Guardados e aguardando
- Paula Pereira
- 14 de fev.
- 2 min de leitura
Um mero conjunto de células, um embrião, ou já posso dizer que é meu filho? Nos registros, está devidamente marcada a data de sua concepção; nem um dia a mais, nem um dia a menos. Tudo no preparo dele é feito com hora marcada: consultas, exames, hormônios, injeções e sedações. Não ouso conferir o dia exato em que ele deixou de ser só célula e passou a ser embrião, mas é sem esforços que me recordo de que já tem cerca de nove meses. E quando tiver doze? Compraremos um bolo e acenderemos uma vela em sua homenagem? Desejar o quê para quem ainda nem chorou? Fazer uma festa para ele é o desejo nosso: “Parabéns!”.

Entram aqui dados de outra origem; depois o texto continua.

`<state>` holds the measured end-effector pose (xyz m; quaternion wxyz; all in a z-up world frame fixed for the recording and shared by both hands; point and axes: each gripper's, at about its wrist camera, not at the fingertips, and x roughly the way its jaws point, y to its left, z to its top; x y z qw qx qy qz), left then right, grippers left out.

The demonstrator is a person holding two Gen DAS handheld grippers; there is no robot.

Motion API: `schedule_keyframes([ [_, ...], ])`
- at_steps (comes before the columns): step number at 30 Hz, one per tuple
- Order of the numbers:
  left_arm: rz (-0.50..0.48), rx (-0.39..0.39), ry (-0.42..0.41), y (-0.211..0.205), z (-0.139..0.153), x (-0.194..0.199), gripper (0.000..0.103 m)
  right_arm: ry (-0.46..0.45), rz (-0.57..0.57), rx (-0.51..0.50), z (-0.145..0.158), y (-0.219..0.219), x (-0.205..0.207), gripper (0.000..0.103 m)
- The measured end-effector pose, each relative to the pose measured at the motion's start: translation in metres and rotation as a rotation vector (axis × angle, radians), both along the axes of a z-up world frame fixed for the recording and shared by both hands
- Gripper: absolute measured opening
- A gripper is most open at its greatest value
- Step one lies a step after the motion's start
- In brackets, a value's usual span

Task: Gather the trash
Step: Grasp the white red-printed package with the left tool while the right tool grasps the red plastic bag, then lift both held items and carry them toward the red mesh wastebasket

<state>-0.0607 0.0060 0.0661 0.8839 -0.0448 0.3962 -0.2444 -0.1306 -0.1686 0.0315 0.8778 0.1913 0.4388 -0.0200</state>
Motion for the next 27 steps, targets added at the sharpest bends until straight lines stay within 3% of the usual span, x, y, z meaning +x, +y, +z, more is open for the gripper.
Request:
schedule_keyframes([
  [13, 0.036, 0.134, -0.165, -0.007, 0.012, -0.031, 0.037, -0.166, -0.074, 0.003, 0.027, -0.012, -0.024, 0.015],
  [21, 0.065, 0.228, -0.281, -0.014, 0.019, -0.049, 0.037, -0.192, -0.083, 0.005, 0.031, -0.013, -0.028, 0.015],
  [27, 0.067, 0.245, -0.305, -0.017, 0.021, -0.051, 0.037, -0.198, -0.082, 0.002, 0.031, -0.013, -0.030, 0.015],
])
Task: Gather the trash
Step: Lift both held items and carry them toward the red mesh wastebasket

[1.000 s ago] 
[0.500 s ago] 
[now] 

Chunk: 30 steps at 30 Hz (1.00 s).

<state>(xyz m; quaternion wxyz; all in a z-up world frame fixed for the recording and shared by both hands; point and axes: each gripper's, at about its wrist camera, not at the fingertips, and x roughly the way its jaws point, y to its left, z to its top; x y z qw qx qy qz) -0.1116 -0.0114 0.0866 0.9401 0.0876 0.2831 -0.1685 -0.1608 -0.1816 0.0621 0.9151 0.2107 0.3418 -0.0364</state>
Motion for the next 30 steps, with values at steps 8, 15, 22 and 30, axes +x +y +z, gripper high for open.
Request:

Por enquanto, congelado ele vive, e, nesse estado inglório, mantém aquecida a esperança que dentro de nós ainda não morreu. Está lá, parado no tempo do desenvolvimento, mas não se encontra sozinho. Está ao lado de sua irmã, também sem nome, fruto do mesmo sonho. Ouso pensar que os pequenos contêineres não indicam qualquer relação parental entre eles. Será que são mantidos com códigos de barra? Afinal, na clínica, nunca perguntaram se já demos nomes a eles. Também pudera, como dar nome no papel a quem ainda não nasceu?
No nosso imaginário eles são o orgulho da nossa vida, o plano mais certo que já desenvolvemos juntos. O projeto longo e detalhado custou uma parte do meu emocional e parte das nossas economias. Houve um momento em que ponderei o que era mais sensato: usar tamanho valor para realizar sonhos de troca garantida, como carro, terreno e casa; ou girar a roleta do tudo ou nada? Difícil calcular, em números, o valor simbólico do quartinho de um bebê. Eles são muito queridos, e pensamos em alguns nomes; no entanto, no cotidiano, nos referimos a eles de forma clara e sem grande afeto: “os embriões” — mecanismo de quem rejeita usar nomes diante de uma, ou duas, possíveis perdas.
Pensamos nosso futuro em função deles, contudo, ainda incertos: “Quando é a hora de usá-los?”. Será que vão mesmo um dia abrir os olhos para o mundo e levar nossos sobrenomes? E qual deles acabará sendo filho único? Ele? Ela? Não há tempo, crença nem coragem para que ambos venham ao mundo e se tornem amigos ou disputem os presentes debaixo da árvore de Natal. Nosso planejamento não era para dois e meu corpo diz que um, já seria um milagre. Triste pensar que estão armazenados juntos e que nunca segurarão a mão um do outro ou trocarão um abraço carinhoso.
Como é confuso saber que eles existem sem pisarem no chão. Que eles nos esperam sem ainda terem consciência. Teremos nós a sorte e oportunidade de acariciar os dedinhos de pelo menos um deles? Vai “vingar”? Prefiro evitar a tortura deste pensamento. Eles estão guardados e aguardando, pelo menos até o dia em que serão tudo ou nada. Mas, por enquanto, ainda são esperança - e isso nos basta.